→ **Activity**
Write out every line below again exactly as it stands, skipping each image.

→ **Data below**
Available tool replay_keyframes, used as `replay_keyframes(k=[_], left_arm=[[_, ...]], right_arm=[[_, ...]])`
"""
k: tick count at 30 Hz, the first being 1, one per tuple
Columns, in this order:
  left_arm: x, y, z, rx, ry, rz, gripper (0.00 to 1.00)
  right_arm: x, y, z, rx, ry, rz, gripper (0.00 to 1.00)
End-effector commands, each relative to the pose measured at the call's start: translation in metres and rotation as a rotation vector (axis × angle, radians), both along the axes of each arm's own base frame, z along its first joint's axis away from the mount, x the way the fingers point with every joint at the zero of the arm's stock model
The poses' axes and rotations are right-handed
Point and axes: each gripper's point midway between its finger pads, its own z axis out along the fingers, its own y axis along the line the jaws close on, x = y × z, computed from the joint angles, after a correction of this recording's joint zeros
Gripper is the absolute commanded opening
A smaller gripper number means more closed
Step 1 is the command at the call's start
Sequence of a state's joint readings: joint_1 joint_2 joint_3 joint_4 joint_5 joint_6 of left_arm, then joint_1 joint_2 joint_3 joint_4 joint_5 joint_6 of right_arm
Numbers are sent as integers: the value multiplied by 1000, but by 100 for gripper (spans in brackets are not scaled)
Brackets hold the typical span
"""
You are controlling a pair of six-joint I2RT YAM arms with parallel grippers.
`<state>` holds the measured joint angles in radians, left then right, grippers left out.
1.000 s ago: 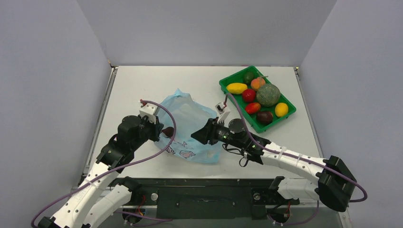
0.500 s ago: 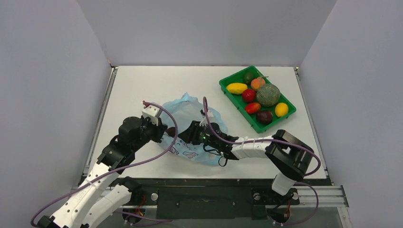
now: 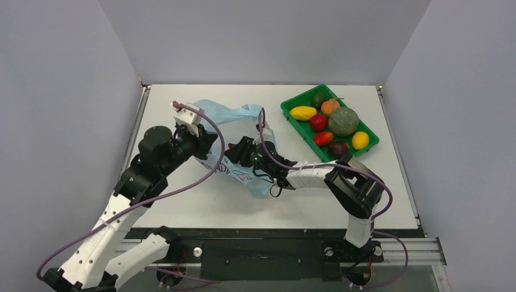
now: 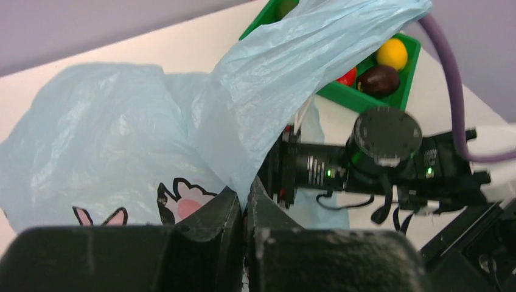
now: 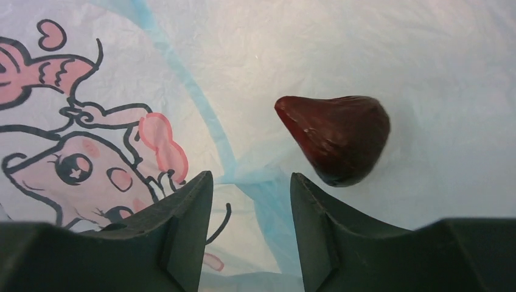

→ **Response for this exercise**
Available tool replay_keyframes, used as `replay_keyframes(k=[_], left_arm=[[_, ...]], right_arm=[[_, ...]])`
"""
k: tick count at 30 Hz, the first being 1, one per tuple
Columns, in this order:
  left_arm: x, y, z, rx, ry, rz, gripper (0.00 to 1.00)
  right_arm: x, y, z, rx, ry, rz, gripper (0.00 to 1.00)
End-effector commands, each relative to the pose measured at the call's start: translation in metres and rotation as a rotation vector (axis × angle, radians), both along the axes of each arm's own base frame, z along its first joint's axis away from the mount, x the way the fingers point with every joint at the zero of the arm's stock model
The poses' axes and rotations are right-handed
Point and axes: each gripper's point midway between its finger pads, its own z axis out along the fingers, its own y axis along the line the jaws close on, x = y × z, computed from the joint angles, after a correction of this recording's joint zeros
Gripper is the absolute commanded opening
A smaller gripper number means more closed
Step 1 is the command at the call's start
Sequence of a state's joint readings: joint_1 joint_2 joint_3 joint_4 joint_5 joint_6 of left_arm, then joint_1 joint_2 joint_3 joint_4 joint_5 joint_6 of right_arm
Numbers are sent as integers: the value multiplied by 1000, but by 100 for gripper (spans in brackets are not scaled)
Brackets hold the typical span
"""
You are controlling a pair of six-joint I2RT YAM arms with parallel grippers.
`<state>` holds the measured joint angles in radians, left then right, grippers left out.
1.000 s ago: 
0.500 s ago: 
now: 
now: 
now: 

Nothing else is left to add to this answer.